第 3 章:カメラの基礎
この章の目標:NanoCam のカメラデータ経路を理解し、ファームウェア内蔵の各 AI モードを把握します。
原理
NanoCam は DVP(デジタルビデオパラレル)インターフェースでカメラを接続します。GC2145 センサーが 8-bit パラレルピクセルデータを出力し、ESP32-S3 の LCD_CAM ペリフェラルが DMA で直接 PSRAM に格納、その後 HTTP サーバーが MJPEG 形式でブラウザへストリーミングします。
主要な概念
DVP: 8 本のパラレルデータ + 3 本の同期信号(VSYNC/HREF/PCLK)
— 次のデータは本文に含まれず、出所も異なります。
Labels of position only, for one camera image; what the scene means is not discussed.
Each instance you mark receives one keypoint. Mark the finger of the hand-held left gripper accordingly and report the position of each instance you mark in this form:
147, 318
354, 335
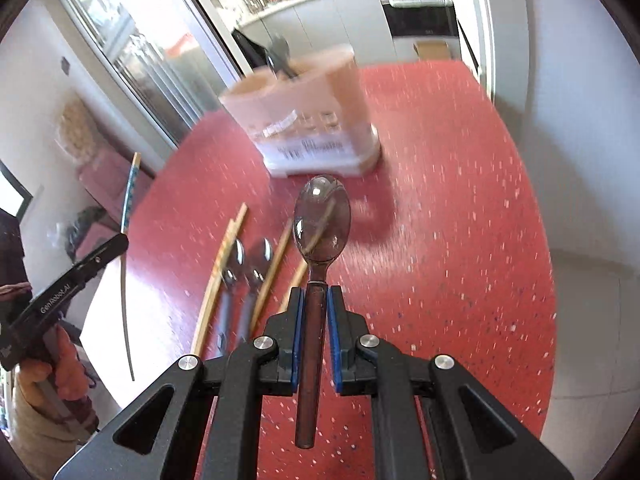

MJPEG: 各フレームは独立した JPEG 画像で、ブラウザが連続して読み込むことで動画のように表示される
PSRAM: 8MB PSRAM をフレームバッファとして使用し、2〜4 フレームを保存可能
手順
3.1 デフォルト映像の確認
ファームウェア書き込み後のデフォルトはストリームモードで、ブラウザで http://<IP> を開くと映像が表示されます。
| コマンド | 機能 |
|---|---|
ai_mode:0\r | 映像転送モジュール |
ai_mode:1\r | 猫顔検出 |
ai_mode:2\r | 顔検出 |
ai_mode:3\r | 色認識 |
ai_mode:4\r | 顔認識 |
ai_mode:5\r | QR コード認識 |
完全な AI モードとシリアルコマンドはシリアルプロトコルマニュアルを参照。